_About this exercise_
For this exercise, output the line holding "If you could indicate the left gripper right" and all subsequent lines of the entries below, unchanged, up to and including the last.

_Material supplied_
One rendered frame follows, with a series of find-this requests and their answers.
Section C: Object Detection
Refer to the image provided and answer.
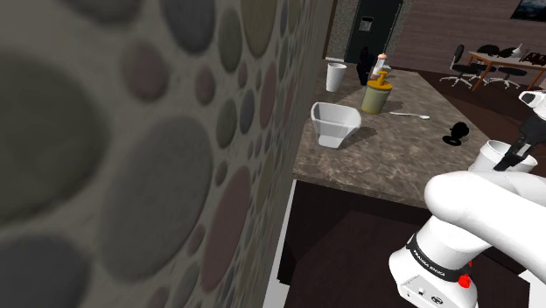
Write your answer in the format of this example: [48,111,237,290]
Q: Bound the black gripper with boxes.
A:
[493,111,546,173]

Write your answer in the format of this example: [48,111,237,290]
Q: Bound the wide white cup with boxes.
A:
[468,139,540,174]

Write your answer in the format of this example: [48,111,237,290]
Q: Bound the small black round object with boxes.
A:
[441,121,471,147]

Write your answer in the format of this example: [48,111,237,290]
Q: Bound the black office chair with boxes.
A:
[489,46,529,90]
[438,44,471,89]
[469,44,501,85]

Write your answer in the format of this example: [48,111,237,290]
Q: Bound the wooden dining table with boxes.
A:
[466,42,546,92]

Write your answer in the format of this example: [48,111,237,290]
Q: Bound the silver spoon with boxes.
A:
[388,111,431,121]

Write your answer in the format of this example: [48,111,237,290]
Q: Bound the olive canister with yellow lid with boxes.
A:
[360,70,394,116]

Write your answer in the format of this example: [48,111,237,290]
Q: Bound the clear bottle with pink cap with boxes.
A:
[369,52,392,82]

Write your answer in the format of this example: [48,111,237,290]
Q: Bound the black vase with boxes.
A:
[355,45,379,87]

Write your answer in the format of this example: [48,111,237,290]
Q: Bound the white square bowl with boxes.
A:
[310,101,363,150]

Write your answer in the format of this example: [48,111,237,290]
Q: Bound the black refrigerator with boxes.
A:
[343,0,404,66]

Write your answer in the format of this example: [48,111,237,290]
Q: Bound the tall white cup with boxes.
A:
[325,61,348,94]

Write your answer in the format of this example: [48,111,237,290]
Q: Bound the dark robot stand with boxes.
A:
[276,209,532,308]

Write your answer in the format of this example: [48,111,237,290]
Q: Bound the dark wall picture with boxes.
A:
[509,0,546,23]

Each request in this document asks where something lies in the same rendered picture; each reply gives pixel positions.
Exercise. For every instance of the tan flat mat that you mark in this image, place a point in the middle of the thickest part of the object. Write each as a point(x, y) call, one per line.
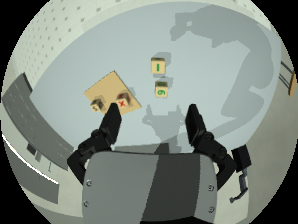
point(107, 89)

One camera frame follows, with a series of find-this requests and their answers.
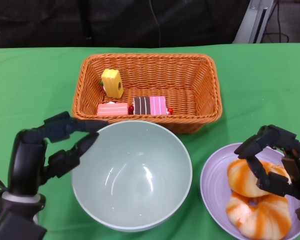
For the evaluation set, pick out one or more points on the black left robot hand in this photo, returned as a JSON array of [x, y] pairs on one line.
[[27, 165]]

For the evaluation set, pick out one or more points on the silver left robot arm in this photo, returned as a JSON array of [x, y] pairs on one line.
[[15, 217]]

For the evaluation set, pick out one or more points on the green tablecloth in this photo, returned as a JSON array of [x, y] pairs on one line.
[[252, 87]]

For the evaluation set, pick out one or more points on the white round plate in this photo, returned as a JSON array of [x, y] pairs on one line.
[[215, 180]]

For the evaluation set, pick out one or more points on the red brown cake slice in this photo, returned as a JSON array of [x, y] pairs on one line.
[[112, 109]]

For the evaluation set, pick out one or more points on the black backdrop curtain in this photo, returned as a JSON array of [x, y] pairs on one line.
[[65, 22]]

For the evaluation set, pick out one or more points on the grey metal bowl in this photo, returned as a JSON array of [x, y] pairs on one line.
[[132, 175]]

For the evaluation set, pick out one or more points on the long orange striped bread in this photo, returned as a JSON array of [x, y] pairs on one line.
[[260, 217]]

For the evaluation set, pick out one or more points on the dark brown chocolate cake slice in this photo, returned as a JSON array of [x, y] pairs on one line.
[[141, 105]]

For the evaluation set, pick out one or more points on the round pumpkin shaped bread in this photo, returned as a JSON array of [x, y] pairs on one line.
[[242, 177]]

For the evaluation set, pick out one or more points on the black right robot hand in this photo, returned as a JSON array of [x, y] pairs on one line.
[[285, 160]]

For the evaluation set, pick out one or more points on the orange wicker basket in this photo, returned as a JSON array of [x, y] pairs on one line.
[[190, 82]]

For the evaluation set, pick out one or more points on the grey aluminium frame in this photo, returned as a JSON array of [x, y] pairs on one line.
[[252, 22]]

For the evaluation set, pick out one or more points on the yellow cake block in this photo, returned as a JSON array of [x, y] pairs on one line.
[[112, 83]]

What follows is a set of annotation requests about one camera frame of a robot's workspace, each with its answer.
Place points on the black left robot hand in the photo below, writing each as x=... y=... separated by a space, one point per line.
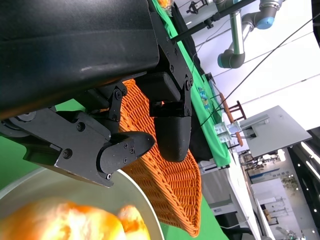
x=75 y=50

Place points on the grey round bowl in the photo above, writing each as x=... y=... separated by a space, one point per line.
x=75 y=185

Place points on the orange white pumpkin bread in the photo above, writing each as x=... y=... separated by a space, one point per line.
x=50 y=220

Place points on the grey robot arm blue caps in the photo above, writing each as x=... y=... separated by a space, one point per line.
x=236 y=32

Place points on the bagged bread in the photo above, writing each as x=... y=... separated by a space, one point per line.
x=165 y=3

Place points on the orange wicker basket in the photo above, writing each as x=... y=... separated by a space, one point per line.
x=175 y=187

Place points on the green tablecloth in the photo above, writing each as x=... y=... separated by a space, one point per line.
x=15 y=155

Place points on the black metal pole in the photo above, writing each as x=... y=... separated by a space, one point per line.
x=215 y=17

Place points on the green cloth with cartoon print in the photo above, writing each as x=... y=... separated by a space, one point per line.
x=212 y=120

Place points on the white green small boxes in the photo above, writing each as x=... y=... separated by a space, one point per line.
x=222 y=132

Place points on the brown wooden chair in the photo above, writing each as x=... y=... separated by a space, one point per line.
x=240 y=110

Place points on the white desk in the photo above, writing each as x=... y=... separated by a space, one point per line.
x=220 y=185

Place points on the grey flat panel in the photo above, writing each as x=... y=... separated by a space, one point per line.
x=275 y=132

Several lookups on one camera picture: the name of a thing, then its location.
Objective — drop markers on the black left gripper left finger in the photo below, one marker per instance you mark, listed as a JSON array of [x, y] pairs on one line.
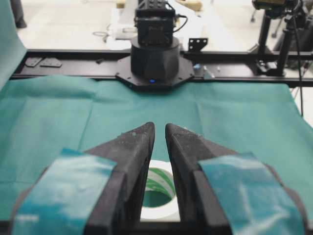
[[90, 192]]

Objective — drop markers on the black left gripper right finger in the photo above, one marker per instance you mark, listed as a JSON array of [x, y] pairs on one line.
[[197, 201]]

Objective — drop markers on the white duct tape roll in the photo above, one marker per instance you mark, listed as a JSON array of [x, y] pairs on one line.
[[160, 202]]

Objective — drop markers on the green table cloth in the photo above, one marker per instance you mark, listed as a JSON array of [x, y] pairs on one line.
[[41, 116]]

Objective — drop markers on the black flat plate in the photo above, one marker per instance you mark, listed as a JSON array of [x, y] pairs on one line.
[[32, 61], [51, 63]]

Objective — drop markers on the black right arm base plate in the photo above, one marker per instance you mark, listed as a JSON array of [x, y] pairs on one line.
[[140, 83]]

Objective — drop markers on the black aluminium frame rail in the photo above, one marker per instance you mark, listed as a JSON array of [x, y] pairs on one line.
[[209, 66]]

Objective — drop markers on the black corner bracket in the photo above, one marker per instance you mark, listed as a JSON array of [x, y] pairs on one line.
[[197, 44]]

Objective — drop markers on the black camera tripod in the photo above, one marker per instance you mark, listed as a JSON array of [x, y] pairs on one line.
[[296, 16]]

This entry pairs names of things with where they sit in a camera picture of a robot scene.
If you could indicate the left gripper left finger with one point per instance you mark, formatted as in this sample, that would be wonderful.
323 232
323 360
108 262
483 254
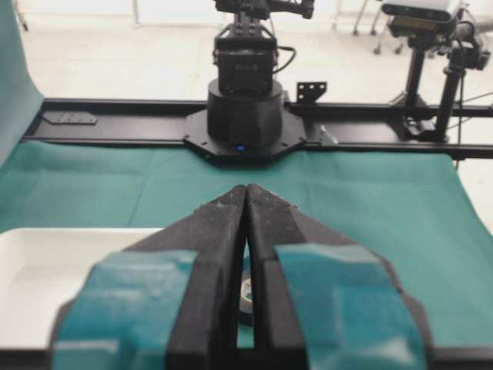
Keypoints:
169 301

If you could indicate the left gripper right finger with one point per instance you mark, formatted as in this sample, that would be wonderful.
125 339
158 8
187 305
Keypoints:
324 301

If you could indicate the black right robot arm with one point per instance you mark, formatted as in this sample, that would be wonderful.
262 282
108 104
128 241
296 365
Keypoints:
245 117

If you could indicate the black tape roll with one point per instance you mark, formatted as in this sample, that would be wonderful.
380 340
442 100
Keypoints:
246 300

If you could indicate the white plastic tray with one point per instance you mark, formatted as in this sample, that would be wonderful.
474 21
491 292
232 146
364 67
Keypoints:
42 268

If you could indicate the black mounting rail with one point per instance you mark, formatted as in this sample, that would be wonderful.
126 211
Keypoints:
348 127

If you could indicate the camera on black stand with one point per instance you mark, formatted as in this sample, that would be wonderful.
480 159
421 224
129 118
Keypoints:
437 26

_Written solution_
If you could indicate the left gripper right finger with one point per instance you mark, formatted as in this sample, that would be wonderful.
125 339
158 8
187 305
Keypoints:
324 301

If you could indicate the black right robot arm with one point per instance you mark, formatted as in this sample, that would be wonderful.
262 282
108 104
128 241
296 365
Keypoints:
245 117

If you could indicate the black tape roll with one point per instance you mark, formatted as in this sample, that would be wonderful.
380 340
442 100
Keypoints:
246 300

If you could indicate the white plastic tray with one point per instance you mark, formatted as in this sample, that would be wonderful.
474 21
491 292
232 146
364 67
Keypoints:
42 268

If you could indicate the black mounting rail with one point per instance you mark, formatted as in this sample, that would be wonderful.
126 211
Keypoints:
348 127

If you could indicate the camera on black stand with one point per instance you mark, formatted as in this sample, that would be wonderful.
480 159
421 224
129 118
Keypoints:
437 26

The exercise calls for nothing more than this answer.